> [What to do]
Report only how many lines below include "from".

::: Recorded information :::

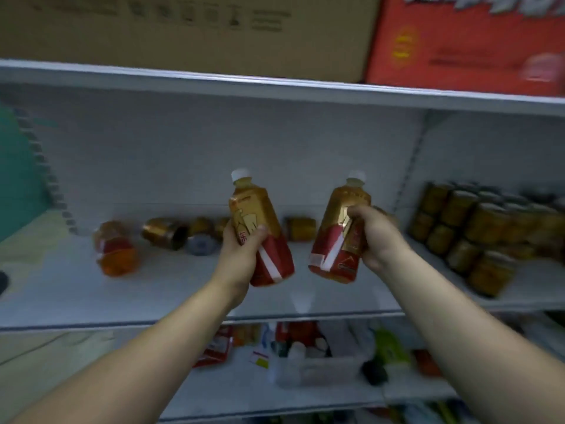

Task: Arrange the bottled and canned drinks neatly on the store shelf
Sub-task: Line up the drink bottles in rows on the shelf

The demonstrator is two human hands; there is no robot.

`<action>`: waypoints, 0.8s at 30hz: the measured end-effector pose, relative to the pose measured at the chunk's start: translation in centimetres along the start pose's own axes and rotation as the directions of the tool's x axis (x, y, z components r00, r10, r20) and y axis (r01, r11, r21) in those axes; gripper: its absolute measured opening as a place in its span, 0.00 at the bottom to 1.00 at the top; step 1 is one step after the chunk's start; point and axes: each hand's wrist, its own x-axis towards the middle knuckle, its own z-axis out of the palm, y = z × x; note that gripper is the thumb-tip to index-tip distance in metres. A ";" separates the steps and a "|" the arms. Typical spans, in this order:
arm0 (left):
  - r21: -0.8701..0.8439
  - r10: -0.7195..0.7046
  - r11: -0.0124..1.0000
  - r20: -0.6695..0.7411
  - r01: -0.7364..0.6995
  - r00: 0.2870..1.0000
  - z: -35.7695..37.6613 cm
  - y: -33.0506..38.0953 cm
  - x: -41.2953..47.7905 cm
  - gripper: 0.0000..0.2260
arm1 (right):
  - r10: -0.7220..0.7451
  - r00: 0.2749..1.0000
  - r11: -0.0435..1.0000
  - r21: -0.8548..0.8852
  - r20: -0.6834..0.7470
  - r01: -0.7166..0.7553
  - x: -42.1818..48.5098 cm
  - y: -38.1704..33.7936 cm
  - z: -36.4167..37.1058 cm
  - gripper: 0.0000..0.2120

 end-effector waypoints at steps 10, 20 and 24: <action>0.181 -0.133 0.982 0.467 0.053 0.874 26.4 -7.6 -9.2 0.13 | -0.203 0.899 0.979 -0.090 -0.388 0.182 -8.2 -4.4 -27.3 0.11; 0.298 -0.177 0.954 0.636 -0.028 0.751 42.6 -14.0 -10.7 0.25 | -0.330 0.702 0.930 -0.344 -0.631 0.127 -8.0 -5.4 -41.7 0.17; 0.335 -0.177 0.939 0.660 -0.075 0.730 48.4 -17.5 -8.6 0.33 | -0.335 0.686 0.922 -0.375 -0.646 0.097 -3.6 -6.1 -46.8 0.21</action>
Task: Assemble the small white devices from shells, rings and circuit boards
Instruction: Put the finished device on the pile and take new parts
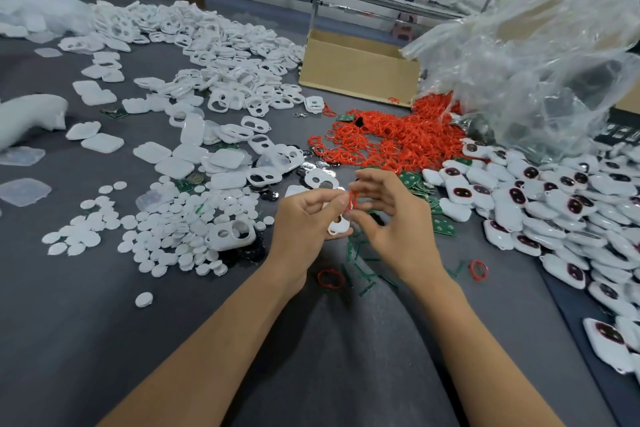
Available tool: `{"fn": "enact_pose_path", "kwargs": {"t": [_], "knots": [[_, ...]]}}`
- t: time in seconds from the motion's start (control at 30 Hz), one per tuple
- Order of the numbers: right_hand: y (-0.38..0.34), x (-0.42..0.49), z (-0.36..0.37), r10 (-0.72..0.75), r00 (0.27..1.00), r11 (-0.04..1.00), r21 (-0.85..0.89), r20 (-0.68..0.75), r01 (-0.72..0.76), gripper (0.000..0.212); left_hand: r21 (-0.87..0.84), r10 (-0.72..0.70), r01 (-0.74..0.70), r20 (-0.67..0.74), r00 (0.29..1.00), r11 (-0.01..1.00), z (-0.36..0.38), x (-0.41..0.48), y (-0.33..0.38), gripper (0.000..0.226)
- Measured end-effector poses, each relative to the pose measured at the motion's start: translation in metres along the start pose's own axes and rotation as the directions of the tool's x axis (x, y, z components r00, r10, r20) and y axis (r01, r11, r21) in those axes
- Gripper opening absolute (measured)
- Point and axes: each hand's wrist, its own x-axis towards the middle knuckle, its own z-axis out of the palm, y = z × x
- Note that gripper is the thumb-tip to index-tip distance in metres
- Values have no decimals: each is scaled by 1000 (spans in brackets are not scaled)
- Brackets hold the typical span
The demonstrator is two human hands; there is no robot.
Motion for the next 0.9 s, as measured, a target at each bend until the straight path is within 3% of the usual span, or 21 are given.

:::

> [Reply]
2